There is accumulating evidence for IgG1 and IgG3 antibodies playing an important role in protection against malarial disease [41]. However, the contribution of parasite-reactive IgG2 antibodies in protection against clinical malaria [32, 42] and/or in susceptibility to disease [35, 43] has been indicated in some epidemiological settings. In Burkina Faso, the association between anti-malarial IgG2 antibodies and protection against malaria, was suggested to be due to the relatively high prevalence of the IgG2 binding H/H131 genotype in that study population [42]. Whether the higher levels of anti-malarial IgG2 antibodies and the higher frequency of the FcγRIIa-H131 allele in the Fulani contributes to the lower susceptibility to malaria in this ethnic group as compared to sympatric non-Fulani ethnic groups, remains to be investigated in extended epidemiological studies.

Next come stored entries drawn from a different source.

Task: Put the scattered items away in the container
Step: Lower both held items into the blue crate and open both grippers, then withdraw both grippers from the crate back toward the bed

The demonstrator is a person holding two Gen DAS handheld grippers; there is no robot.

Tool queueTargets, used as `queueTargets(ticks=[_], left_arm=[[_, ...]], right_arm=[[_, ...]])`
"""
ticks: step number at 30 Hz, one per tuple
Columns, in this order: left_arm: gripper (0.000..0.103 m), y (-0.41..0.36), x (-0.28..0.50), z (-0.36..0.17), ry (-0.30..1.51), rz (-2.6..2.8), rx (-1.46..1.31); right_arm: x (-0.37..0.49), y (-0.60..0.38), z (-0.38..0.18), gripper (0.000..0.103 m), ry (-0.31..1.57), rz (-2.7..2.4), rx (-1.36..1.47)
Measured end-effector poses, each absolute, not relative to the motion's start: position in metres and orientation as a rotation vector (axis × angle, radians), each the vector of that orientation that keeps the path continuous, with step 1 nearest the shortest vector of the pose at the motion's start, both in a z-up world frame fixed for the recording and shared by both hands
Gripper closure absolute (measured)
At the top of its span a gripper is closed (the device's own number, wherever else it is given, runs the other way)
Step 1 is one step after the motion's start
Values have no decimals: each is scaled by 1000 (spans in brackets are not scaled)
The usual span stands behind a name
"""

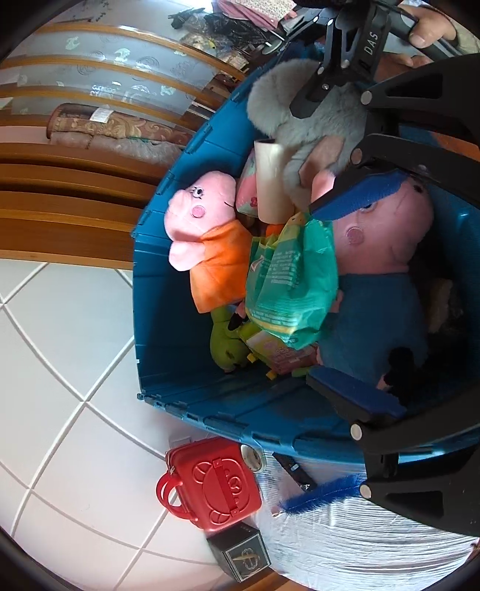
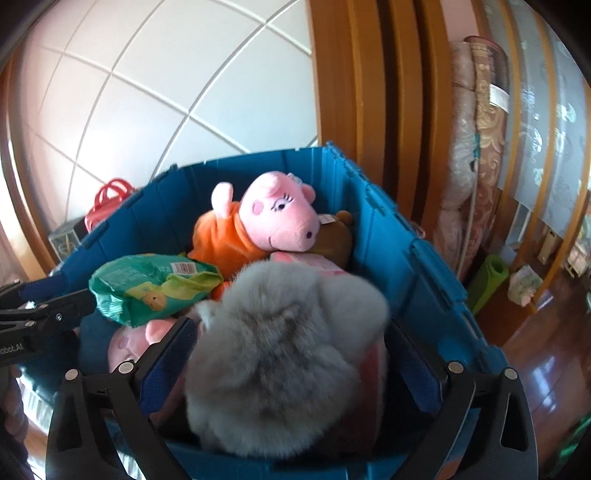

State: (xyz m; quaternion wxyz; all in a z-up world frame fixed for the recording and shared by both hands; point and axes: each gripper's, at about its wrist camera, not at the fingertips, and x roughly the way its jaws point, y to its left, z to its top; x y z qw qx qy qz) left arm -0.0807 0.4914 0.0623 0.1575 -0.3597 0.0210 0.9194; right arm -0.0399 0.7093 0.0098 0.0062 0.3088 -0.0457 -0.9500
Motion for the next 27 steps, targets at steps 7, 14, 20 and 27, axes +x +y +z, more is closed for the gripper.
queueTargets(ticks=[7,14,20,27], left_arm=[[9,477,-51,71,29,2684,-930],[3,441,-17,87,-40,2811,-766],[3,385,-3,94,-117,2941,-686],[3,293,-6,78,-258,3032,-784]], right_arm=[[-13,711,20,0,-194,-3013,870],[6,697,29,0,-266,-2966,791],[13,662,39,0,-274,-2910,699],[11,589,56,0,-228,-2822,613]])
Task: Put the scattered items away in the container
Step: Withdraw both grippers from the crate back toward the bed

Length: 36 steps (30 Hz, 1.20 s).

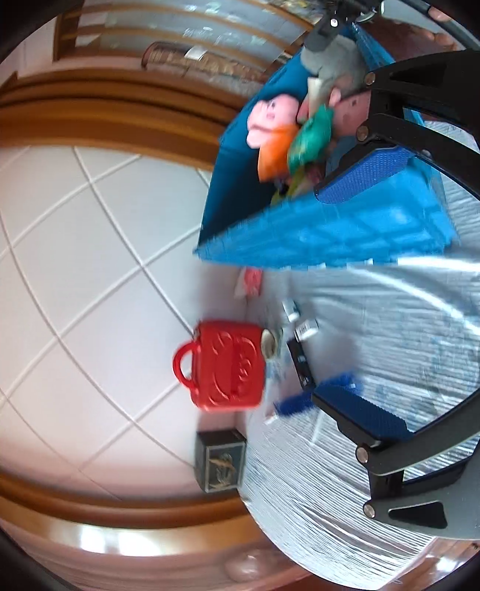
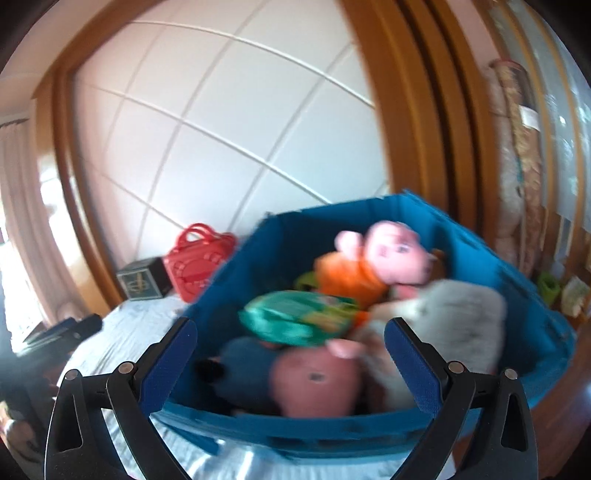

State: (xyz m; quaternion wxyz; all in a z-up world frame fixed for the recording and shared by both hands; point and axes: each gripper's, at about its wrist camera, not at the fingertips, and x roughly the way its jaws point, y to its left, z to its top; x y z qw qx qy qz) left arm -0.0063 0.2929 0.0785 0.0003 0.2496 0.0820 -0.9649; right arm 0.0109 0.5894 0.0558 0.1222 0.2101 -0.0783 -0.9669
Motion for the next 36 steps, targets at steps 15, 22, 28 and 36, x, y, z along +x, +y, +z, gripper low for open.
queueTargets(ticks=[15,22,28,36], left_arm=[[3,56,-51,30,276,-2885,859],[3,8,-90,-20,324,-2827,1063],[3,-1,-112,-48,314,-2763,1177],[3,11,-163,-81,370,-2641,1381]], right_arm=[[1,359,72,0,-108,-2788,456],[-37,293,28,0,-50,-2754,738],[-74,266,-11,0,3,-2697,890],[-156,265,-77,0,-25,-2598,1120]])
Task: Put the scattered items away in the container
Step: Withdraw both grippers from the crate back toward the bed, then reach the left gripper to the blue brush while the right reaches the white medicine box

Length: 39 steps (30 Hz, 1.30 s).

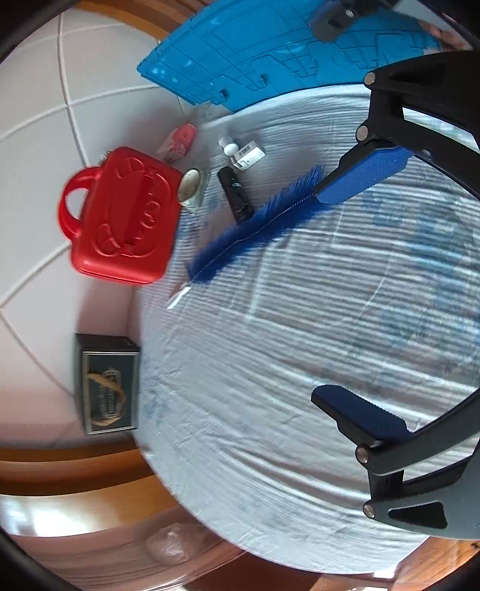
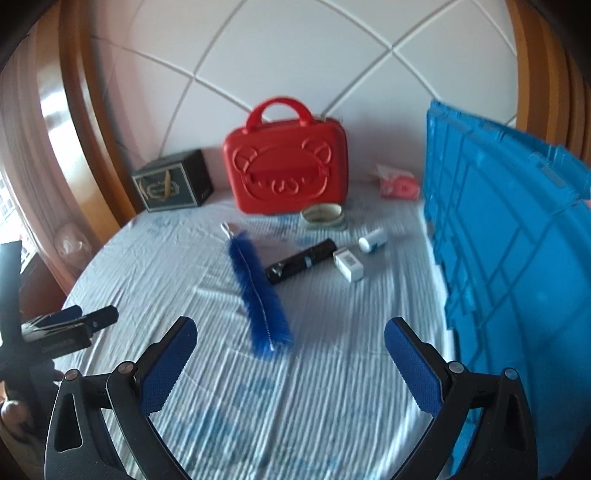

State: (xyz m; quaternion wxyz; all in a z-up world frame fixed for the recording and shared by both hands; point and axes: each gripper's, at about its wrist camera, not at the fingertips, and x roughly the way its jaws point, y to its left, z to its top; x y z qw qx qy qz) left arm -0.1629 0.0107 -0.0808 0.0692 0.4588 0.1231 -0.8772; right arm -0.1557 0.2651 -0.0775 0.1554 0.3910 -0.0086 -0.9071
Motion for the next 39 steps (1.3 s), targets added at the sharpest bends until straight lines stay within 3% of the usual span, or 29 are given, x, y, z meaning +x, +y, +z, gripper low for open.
queueTargets(ticks=[12,23,29,33,39], left_arm=[[3,68,-280,-159,416,-2580,1632],[3,104,-378,-233,253,-2559,1721],[0,111,-389,-252,97,-2577,1650],[0,112,-385,-252,118,-2600,1586],[0,112,-378,-252,100,-2626,1564]], right_arm=[[-284,286,-187,0,-61,-2514,1439],[-377,290,-256,0,-75,-2531,1557],[-401,280,-277,0,13,-2560,1518],[-404,271,-282,0,125,-2645,1440],[-400,271,-283,0,107,-2689,1394]])
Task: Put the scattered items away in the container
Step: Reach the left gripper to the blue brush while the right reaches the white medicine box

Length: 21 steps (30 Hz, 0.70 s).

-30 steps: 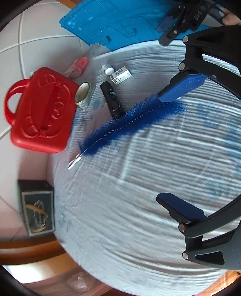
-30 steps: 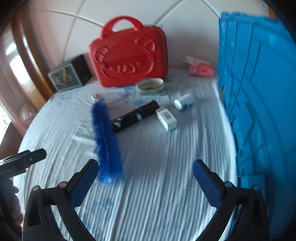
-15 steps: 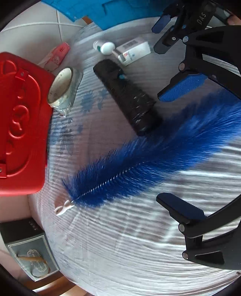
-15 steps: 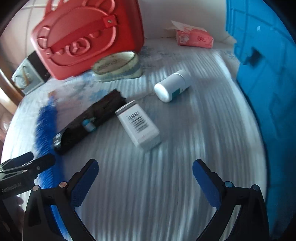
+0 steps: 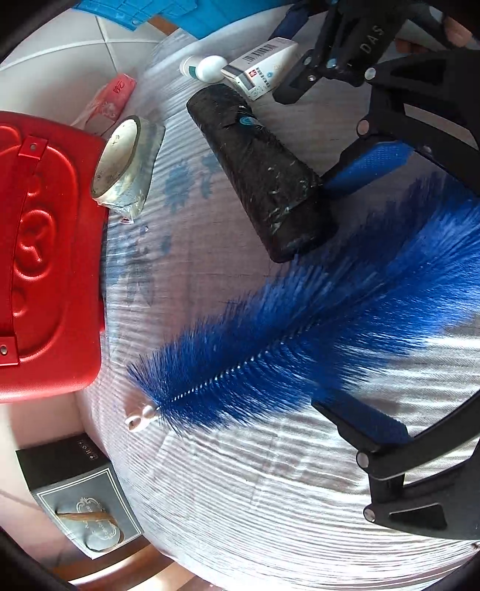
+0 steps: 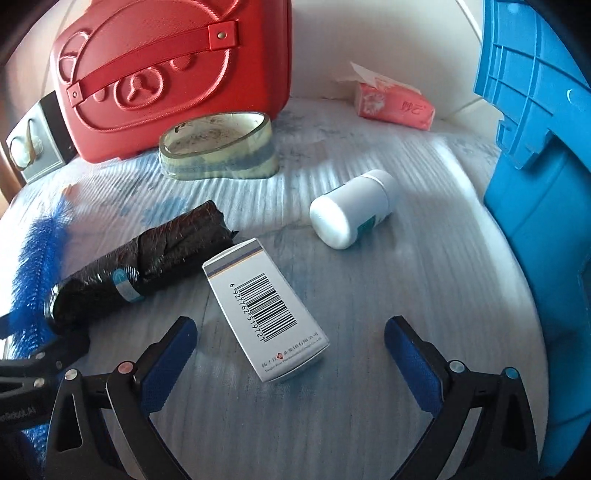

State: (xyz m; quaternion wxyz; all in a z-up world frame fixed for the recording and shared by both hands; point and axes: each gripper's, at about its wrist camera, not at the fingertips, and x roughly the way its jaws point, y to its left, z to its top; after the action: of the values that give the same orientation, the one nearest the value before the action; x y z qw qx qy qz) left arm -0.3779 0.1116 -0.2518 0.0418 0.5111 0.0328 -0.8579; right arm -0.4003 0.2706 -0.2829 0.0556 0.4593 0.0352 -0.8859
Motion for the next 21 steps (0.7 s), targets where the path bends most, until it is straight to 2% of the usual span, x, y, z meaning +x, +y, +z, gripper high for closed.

The present study confirms and extends the previous findings that the FcγRIIa-H/H131 genotype and the H131 allele are more frequent in the Fulani, than in their sympatric ethnic neighbours. The Fulani in Sudan had lower anti-malarial IgG1 and IgG3 antibody levels than the non-Fulani and higher levels of IgG2 antibodies. The higher IgG2 antibody levels seen in the Fulani may be due to the relatively high prevalence for the H/H131 genotype in this group. Further studies are needed to elucidate if the FcγRIIa-R/H131 polymorphism may be a contributing factor to the differential susceptibility to malaria seen in different ethnic groups.